When Defenses Fail

/in , /by

If you are doing things correctly, you’ve got a solid firewall protecting your network, enterprise-grade endpoint protection on each computer and (hopefully) some reliable content filtering in place to keep your employees (and your business!) safe.  But there could be one very import piece missing here – – how do you know when these defenses fail?  “Fail?” you say? “They shouldn’t ever fail!”  Unfortunately, that’s just not the case.  The old sports adage about offense and defense holds true in IT, too – – Defense has to be right 100% of the time and Offense only has to be right once to win.  So, eventually, defense will always lose.  And statistics show it is most frequently not even faulty technology at the root of the breach, it is the human factor.  So, it’s not a matter of “if”, it’s a matter of  “when”.  With the increase of attacks lately on Microsoft 365, you’re not guaranteed security there, either.

With Microsoft 365 specifically, it has become a favorite target for hackers.  It is a great platform and millions of people are utilizing it but there are security features that too many small businesses just do not implement.  What we’ve seen most often is the hackers go after Microsoft 365 email accounts that have weak passwords and no two-factor authentication in place.  Additionally, they wisely target companies that utilize wire transfers for large sums of money (such as law firms and real estate related businesses).  Once in control of the mailbox, they surreptitiously  watch the conversations and then step in when the wiring instructions are to be sent and intercept or re-send the instructions with their own banking information.  Tens or hundreds of thousands of dollars can be lost in seconds.  Without the proper protections in place, you would not know they were in your mailbox until it was too late.

The issue here is that the protections you have in place will almost certainly NOT tell you when they have failed.  You might get an alert when you anti-virus successfully blocks something, but you won’t get an alert when it lets something through that it thought was harmless but wasn’t.  The same is true for your firewalls and just about any other defensive device.  If they are tricked into thinking the file or traffic is innocent, they won’t report it.

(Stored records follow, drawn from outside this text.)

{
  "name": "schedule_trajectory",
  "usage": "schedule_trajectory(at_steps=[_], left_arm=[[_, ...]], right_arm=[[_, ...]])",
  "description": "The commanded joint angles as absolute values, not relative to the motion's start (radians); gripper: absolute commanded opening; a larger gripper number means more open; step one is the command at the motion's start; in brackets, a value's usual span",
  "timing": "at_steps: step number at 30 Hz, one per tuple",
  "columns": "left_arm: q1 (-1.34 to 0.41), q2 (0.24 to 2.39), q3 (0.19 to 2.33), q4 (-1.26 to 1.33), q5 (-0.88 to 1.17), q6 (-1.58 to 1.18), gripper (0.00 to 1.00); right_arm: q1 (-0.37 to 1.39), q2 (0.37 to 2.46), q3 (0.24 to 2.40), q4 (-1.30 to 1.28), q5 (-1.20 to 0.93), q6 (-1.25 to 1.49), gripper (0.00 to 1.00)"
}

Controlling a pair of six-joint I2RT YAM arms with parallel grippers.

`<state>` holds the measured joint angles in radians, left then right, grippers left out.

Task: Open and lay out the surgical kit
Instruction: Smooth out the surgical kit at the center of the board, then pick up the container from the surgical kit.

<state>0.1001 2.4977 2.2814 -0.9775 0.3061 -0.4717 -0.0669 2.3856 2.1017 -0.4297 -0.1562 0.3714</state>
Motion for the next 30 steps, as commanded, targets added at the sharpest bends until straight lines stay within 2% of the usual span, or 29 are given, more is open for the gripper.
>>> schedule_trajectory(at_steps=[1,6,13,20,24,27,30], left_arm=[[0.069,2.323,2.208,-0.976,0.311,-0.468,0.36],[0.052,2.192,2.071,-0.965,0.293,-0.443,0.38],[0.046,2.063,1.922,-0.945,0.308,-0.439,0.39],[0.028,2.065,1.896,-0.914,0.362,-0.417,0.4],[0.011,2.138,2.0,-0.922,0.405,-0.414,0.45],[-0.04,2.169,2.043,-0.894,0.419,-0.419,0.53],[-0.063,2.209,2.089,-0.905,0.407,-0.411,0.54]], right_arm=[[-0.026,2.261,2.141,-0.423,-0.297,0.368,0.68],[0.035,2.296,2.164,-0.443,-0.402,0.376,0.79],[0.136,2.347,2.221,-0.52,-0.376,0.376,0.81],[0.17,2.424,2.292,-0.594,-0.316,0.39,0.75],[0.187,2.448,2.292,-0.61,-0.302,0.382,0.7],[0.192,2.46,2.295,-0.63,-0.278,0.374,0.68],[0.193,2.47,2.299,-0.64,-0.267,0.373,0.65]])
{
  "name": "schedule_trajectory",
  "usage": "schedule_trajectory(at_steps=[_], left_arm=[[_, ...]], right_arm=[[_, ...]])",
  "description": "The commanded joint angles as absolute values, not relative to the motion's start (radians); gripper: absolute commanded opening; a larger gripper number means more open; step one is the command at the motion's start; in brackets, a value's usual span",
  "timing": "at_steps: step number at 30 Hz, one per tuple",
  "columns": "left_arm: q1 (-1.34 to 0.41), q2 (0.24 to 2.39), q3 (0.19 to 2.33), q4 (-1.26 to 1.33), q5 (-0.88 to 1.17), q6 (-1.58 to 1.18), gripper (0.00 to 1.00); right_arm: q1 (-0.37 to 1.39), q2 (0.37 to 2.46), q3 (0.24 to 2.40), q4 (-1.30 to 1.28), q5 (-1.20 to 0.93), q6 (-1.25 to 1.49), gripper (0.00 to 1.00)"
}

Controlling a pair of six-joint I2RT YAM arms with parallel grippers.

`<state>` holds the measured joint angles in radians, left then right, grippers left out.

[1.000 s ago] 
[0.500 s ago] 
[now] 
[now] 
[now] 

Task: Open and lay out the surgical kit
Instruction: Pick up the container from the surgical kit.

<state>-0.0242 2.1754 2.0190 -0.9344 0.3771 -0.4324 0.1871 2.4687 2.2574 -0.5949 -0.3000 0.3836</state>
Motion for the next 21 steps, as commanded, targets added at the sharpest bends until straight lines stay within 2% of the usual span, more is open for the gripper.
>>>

If they can’t let you know when they have failed their defensive job, the attackers can sit on your network for days, months or even years.  You don’t want to wait until all of your data has been stolen to figure out that you were hacked a month ago or longer.  The same is true for your Microsoft 365 email, you don’t want to realize that an interloper has intercepted a business transaction of yours AFTER it happens.

So, what is the best approach?  There are actually two best practices that will provide the extra layer of security every business needs.   The first is two-factor authentication and the second is anomaly detection.

Let’s address two-factor authentication (sometimes called multi-factor authentication) first.  With the current technology in use with passwords and account access, two-factor authentication is the best way to help safeguard your digital assets.  While it’s not perfect (especially when utilizing text messaged based solutions) it is still very effective at stopping all but the most determined attackers.  For a full write-up on two-factor authentication, it’s pros and cons, see our previous blog post.

Now let’s talk about anomaly detection.   Wherever your crucial data resides, you want a system in place that will tell you that something out of the ordinary has happened.  The systems learns the “normal” digital behavior of your people and network and is configured to alert you when those normal behaviors change.  For example, your business normally only works with US-based companies then one day a computer on your network sends 100GBs of data to a server in Russia.  This would generate an alert.  Or, for Microsoft 365, you have never created any email rules but then one day one gets created that forwards a copy of all of your emails to another address.  This would also generate an alert.  Or finally, you come in Monday morning and access your Box account at 8am like you always do but at 8:05 am your Box account is accessed 1500 miles away.  Yes, another alert would be sent.

There are innumerable other scenarios but the key here is that the usual defenses have failed and it does not matter at the crucial time HOW they failed – – with the right systems in place ahead of time, your IT team was alerted to the problem and they quickly took the necessary steps to prevent any further damage and THEN that can take the time to figure out where the defensive breakdown occurred.  If these alerts weren’t generated, the interloper could sit on your systems for as long as they wanted, stealing all of your information or impersonating you or your employees.

It is critical for you to remember that if you are on the internet, you are a target…period.  It doesn’t matter how large or small your business is, there is value in what you have and the bad guys have very creative ways to make money off of your digital assets.

We have solutions that can cover all of your digital assets and they may sound like only large companies could afford them but that’s not the case.  In this case, the ounce of prevention is worth hundreds of pounds of cure.